WHAT IS NEEDED: Give back every entry, copied exactly.

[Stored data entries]

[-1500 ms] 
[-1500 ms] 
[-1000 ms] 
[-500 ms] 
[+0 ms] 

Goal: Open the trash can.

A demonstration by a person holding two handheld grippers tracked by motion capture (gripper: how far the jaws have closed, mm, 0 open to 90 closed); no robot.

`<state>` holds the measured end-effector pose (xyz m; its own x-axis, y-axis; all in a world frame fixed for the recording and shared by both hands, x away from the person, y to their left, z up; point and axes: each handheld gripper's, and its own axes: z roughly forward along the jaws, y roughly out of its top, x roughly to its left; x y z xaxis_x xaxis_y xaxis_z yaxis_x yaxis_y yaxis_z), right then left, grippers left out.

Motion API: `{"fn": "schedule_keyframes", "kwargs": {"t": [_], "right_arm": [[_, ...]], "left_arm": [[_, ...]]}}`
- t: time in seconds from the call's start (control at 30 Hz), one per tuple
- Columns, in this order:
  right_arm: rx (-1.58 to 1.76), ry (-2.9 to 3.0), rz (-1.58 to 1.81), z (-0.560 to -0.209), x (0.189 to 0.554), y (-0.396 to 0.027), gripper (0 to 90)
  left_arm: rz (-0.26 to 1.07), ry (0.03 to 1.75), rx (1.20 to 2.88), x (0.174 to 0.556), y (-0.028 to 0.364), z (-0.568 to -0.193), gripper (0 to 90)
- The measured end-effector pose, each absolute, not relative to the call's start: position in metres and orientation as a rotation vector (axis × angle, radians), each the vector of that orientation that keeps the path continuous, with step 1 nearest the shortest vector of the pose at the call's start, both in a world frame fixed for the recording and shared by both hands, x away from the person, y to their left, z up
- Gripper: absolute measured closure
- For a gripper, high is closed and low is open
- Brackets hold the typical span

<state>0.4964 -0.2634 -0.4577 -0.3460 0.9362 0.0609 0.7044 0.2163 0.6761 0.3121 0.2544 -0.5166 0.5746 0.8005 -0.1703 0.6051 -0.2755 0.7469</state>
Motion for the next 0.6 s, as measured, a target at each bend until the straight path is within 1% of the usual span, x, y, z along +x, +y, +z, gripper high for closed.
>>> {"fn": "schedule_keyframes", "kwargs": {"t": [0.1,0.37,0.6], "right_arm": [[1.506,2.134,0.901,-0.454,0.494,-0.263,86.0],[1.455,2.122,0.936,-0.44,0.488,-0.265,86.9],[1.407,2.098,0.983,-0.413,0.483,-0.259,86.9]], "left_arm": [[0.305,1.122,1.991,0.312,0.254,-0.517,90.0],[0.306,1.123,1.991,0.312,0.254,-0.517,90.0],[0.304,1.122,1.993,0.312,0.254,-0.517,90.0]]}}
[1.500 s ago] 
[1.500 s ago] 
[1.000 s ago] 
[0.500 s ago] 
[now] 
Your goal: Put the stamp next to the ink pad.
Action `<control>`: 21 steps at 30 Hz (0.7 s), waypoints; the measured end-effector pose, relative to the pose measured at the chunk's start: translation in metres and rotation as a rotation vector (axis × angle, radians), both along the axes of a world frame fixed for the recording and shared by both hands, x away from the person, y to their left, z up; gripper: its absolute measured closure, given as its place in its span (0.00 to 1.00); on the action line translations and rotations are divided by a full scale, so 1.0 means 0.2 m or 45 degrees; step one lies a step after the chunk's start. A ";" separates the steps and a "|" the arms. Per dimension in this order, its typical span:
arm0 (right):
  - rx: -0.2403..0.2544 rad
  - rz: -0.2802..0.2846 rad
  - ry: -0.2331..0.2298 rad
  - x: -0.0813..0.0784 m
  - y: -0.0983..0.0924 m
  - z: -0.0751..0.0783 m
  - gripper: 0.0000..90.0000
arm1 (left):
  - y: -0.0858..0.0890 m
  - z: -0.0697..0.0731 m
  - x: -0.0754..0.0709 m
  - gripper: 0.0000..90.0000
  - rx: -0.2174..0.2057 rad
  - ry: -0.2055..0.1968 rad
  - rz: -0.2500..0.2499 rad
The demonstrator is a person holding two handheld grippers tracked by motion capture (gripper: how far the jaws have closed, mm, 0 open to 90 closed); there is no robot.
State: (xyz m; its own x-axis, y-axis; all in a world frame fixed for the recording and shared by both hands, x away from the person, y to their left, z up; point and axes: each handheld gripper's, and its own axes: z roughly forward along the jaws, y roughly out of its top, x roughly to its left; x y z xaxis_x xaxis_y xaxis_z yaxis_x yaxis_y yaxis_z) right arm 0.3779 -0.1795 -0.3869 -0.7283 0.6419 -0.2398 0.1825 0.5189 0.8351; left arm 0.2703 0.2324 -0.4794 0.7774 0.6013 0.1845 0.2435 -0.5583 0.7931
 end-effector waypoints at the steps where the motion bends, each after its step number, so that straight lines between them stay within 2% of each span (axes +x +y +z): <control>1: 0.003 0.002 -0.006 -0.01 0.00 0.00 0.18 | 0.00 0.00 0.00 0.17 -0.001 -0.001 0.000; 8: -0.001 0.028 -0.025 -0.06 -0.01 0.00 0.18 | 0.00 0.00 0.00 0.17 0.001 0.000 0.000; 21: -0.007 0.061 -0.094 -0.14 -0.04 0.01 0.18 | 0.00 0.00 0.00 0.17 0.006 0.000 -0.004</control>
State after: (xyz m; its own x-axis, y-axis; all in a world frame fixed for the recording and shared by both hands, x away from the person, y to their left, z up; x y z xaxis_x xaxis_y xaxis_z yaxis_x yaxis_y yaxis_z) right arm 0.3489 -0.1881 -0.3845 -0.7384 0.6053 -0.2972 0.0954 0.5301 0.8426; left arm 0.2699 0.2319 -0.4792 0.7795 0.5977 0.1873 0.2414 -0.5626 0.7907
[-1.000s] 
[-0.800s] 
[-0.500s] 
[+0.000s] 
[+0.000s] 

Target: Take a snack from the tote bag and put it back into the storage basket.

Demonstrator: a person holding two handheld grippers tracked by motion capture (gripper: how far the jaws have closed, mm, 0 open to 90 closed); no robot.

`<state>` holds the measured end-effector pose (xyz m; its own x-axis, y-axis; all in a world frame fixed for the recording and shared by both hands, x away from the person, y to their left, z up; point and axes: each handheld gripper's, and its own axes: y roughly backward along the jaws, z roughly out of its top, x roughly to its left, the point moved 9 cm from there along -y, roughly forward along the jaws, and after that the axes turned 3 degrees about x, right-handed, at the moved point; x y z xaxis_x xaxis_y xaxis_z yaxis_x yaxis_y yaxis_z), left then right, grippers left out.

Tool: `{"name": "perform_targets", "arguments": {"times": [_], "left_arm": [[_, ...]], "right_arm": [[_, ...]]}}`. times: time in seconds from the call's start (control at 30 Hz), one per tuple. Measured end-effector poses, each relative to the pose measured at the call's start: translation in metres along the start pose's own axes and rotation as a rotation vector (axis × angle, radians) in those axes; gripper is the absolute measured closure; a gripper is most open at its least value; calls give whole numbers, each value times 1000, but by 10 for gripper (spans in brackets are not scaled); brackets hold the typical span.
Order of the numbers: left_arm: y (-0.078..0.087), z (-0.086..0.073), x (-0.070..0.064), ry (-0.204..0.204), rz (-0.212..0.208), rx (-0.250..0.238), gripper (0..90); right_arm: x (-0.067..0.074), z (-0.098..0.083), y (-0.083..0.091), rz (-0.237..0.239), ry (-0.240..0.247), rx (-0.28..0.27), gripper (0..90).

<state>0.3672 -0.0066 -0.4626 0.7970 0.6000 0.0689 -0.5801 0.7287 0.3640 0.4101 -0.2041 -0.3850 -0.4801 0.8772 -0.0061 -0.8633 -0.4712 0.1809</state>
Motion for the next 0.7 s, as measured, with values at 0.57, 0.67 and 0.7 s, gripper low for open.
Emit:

WRITTEN SOLUTION:
[-1500 ms] 
[-1500 ms] 
[-1000 ms] 
[-500 ms] 
[+0 ms] 

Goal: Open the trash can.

A demonstration by a person holding two handheld grippers tracked by motion capture (gripper: how far the jaws have closed, mm, 0 open to 90 closed); no robot.

`<state>` holds the measured end-effector pose (xyz m; its own x-axis, y-axis; all in a world frame fixed for the recording and shared by both hands, x away from the person, y to their left, z up; point and axes: each handheld gripper's, and its own axes: z roughly forward along the jaws, y roughly out of its top, x roughly to its left; x y z xaxis_x xaxis_y xaxis_z yaxis_x yaxis_y yaxis_z), right then left, grippers left out.

Motion API: `{"fn": "schedule_keyframes", "kwargs": {"t": [_], "right_arm": [[_, ...]], "left_arm": [[_, ...]]}}`
- t: time in seconds from the call's start (control at 30 Hz), one per tuple
- Columns, in this order:
  right_arm: rx (-1.58 to 1.76), ry (-2.9 to 3.0), rz (-1.58 to 1.81), z (-0.560 to -0.209), x (0.189 to 0.554), y (-0.396 to 0.027), gripper (0 to 90)
  left_arm: rz (-0.26 to 1.07), ry (0.03 to 1.75), rx (1.20 to 2.88), x (0.174 to 0.556), y (-0.028 to 0.364), z (-0.568 to -0.193), gripper (0 to 90)
- The measured end-effector pose, each absolute, not relative to the call's start: position in metres and orientation as a rotation vector (axis × angle, radians), each the vector of that orientation that keeps the path continuous, with step 1 nearest the shortest vector of the pose at the call's start, both in a world frame fixed for the recording and shared by both hands, x away from the person, y to their left, z up
- Gripper: absolute measured closure
- For a gripper, high is closed and low is open
- Brackets hold the typical span

<state>0.4964 -0.2634 -0.4577 -0.3460 0.9362 0.0609 0.7044 0.2163 0.6761 0.3121 0.2544 -0.5166 0.5746 0.8005 -0.1703 0.6051 -0.2755 0.7469</state>
Motion for the next 0.6 s, as measured, a target at each bend until the straight path is within 1% of the usual span, x, y, z along +x, +y, +z, gripper high for closed.
>>> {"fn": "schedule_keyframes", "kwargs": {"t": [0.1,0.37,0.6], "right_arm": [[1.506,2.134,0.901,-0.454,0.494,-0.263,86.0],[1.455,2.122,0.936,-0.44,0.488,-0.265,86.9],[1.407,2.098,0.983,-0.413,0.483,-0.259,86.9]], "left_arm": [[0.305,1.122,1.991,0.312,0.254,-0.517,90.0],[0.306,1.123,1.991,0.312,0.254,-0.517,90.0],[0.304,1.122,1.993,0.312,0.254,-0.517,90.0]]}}
[1.500 s ago] 
[1.500 s ago] 
[1.000 s ago] 
[0.500 s ago] 
[now] 
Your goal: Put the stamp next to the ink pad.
Action `<control>`: 21 steps at 30 Hz (0.7 s), waypoints; the measured end-effector pose, relative to the pose measured at the chunk's start: translation in metres and rotation as a rotation vector (axis × angle, radians), both along the axes of a world frame fixed for the recording and shared by both hands, x away from the person, y to their left, z up; gripper: its absolute measured closure, given as its place in its span (0.00 to 1.00); on the action line translations and rotations are divided by a full scale, so 1.0 means 0.2 m or 45 degrees; step one lies a step after the chunk's start. A ";" separates the steps and a "|" the arms. Per dimension in this order, its typical span:
arm0 (right):
  - rx: -0.2403..0.2544 rad
  - rz: -0.2802..0.2846 rad
  - ry: -0.2331..0.2298 rad
  - x: -0.0813..0.0784 m
  - y: -0.0983..0.0924 m
  - z: -0.0751..0.0783 m
  - gripper: 0.0000..90.0000
arm1 (left):
  - y: -0.0858..0.0890 m
  - z: -0.0697..0.0731 m
  - x: -0.0754..0.0709 m
  - gripper: 0.0000..90.0000
  - rx: -0.2174..0.2057 rad
  - ry: -0.2055..0.1968 rad
  - rz: -0.2500..0.2499 rad
The demonstrator is a person holding two handheld grippers tracked by motion capture (gripper: how far the jaws have closed, mm, 0 open to 90 closed); there is no robot.
State: (xyz m; its own x-axis, y-axis; all in a world frame fixed for the recording and shared by both hands, x away from the person, y to their left, z up; point and axes: each handheld gripper's, and its own axes: z roughly forward along the jaws, y roughly out of its top, x roughly to its left; x y z xaxis_x xaxis_y xaxis_z yaxis_x yaxis_y yaxis_z) right arm 0.3779 -0.1795 -0.3869 -0.7283 0.6419 -0.2398 0.1825 0.5189 0.8351; left arm 0.2703 0.2324 -0.4794 0.7774 0.6013 0.1845 0.2435 -0.5583 0.7931
 end-effector waypoints at the steps where the motion bends, each after its step number, so that straight lines between them stay within 2% of each span (axes +x +y +z): <control>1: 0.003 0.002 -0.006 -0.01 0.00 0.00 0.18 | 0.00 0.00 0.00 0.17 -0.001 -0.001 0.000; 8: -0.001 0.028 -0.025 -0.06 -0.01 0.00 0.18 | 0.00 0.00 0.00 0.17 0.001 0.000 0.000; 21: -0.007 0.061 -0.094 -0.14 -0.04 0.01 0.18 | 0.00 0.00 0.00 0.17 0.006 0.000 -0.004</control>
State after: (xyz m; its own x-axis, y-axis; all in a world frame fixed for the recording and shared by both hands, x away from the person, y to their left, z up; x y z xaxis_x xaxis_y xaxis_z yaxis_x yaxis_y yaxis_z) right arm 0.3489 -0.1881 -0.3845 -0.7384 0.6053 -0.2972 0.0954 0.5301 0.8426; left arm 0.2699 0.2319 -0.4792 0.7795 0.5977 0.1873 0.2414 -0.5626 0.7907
[-1.000s] 
[-0.800s] 
[-0.500s] 
[+0.000s] 
[+0.000s] 

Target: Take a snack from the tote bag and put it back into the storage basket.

Demonstrator: a person holding two handheld grippers tracked by motion capture (gripper: how far the jaws have closed, mm, 0 open to 90 closed); no robot.

`<state>` holds the measured end-effector pose (xyz m; its own x-axis, y-axis; all in a world frame fixed for the recording and shared by both hands, x away from the person, y to their left, z up; point and axes: each handheld gripper's, and its own axes: y roughly backward along the jaws, z roughly out of its top, x roughly to its left, the point moved 9 cm from there along -y, roughly forward along the jaws, and after that the axes turned 3 degrees about x, right-handed, at the moved point; x y z xaxis_x xaxis_y xaxis_z yaxis_x yaxis_y yaxis_z), left then right, grippers left out.

Tool: `{"name": "perform_targets", "arguments": {"times": [_], "left_arm": [[_, ...]], "right_arm": [[_, ...]]}}`. times: time in seconds from the call's start (control at 30 Hz), one per tuple. Measured end-effector poses, each relative to the pose measured at the call's start: translation in metres along the start pose's own axes and rotation as a rotation vector (axis × angle, radians) in those axes; gripper is the absolute measured closure; a gripper is most open at its least value; calls give whole numbers, each value times 1000, but by 10 for gripper (spans in brackets are not scaled); brackets hold the typical span.
Order of the numbers: left_arm: y (-0.078..0.087), z (-0.086..0.073), x (-0.070..0.064), ry (-0.204..0.204), rz (-0.212..0.208), rx (-0.250..0.238), gripper (0..90); right_arm: x (-0.067..0.074), z (-0.098..0.083), y (-0.083..0.091), rz (-0.237..0.239), ry (-0.240..0.247), rx (-0.28..0.27), gripper (0..90).

<state>0.3672 -0.0066 -0.4626 0.7970 0.6000 0.0689 -0.5801 0.7287 0.3640 0.4101 -0.2041 -0.3850 -0.4801 0.8772 -0.0061 -0.8633 -0.4712 0.1809</state>
Motion for the next 0.7 s, as measured, with values at 0.57, 0.67 and 0.7 s, gripper low for open.
Emit:

Nothing remains open in this exercise.